## What to work on
Reproduce word for word the line holding "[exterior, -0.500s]" and all lines after it in the data, through the end, leaving out pictures.

## Dataset excerpt
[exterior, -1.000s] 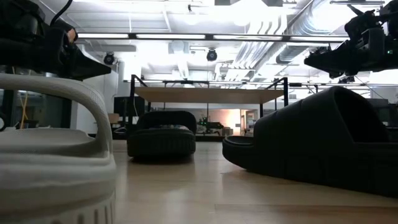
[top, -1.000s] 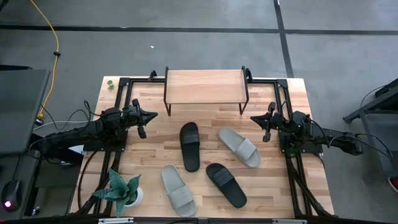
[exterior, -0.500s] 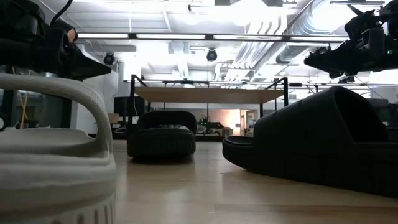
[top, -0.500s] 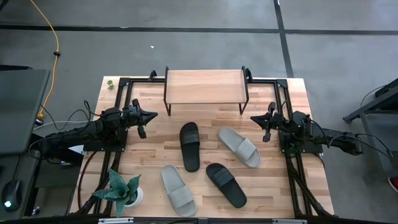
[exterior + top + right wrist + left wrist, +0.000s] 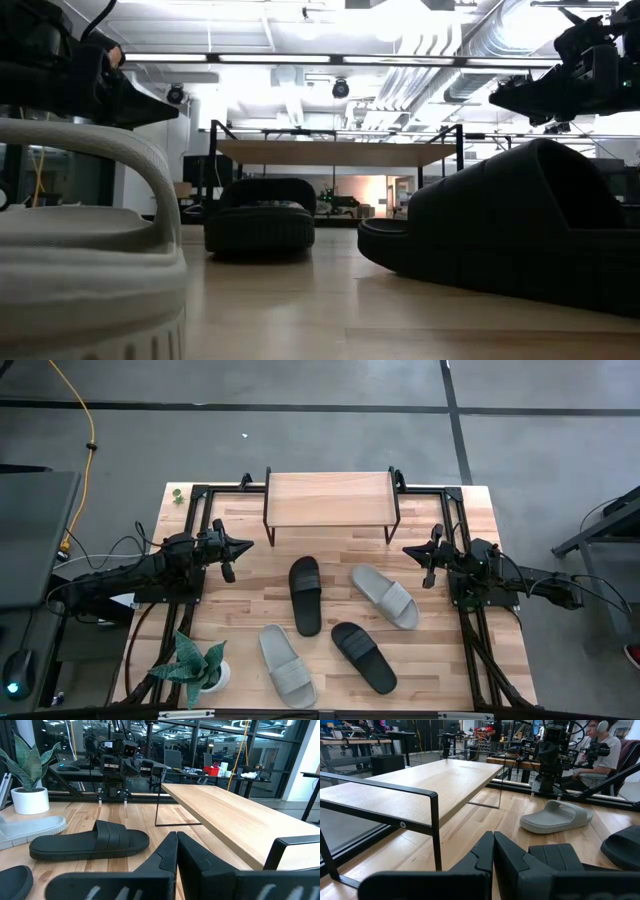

## Result of the exercise
[exterior, -0.500s] 
[top, -0.500s] 
[exterior + top + right wrist + left wrist, +0.000s] 

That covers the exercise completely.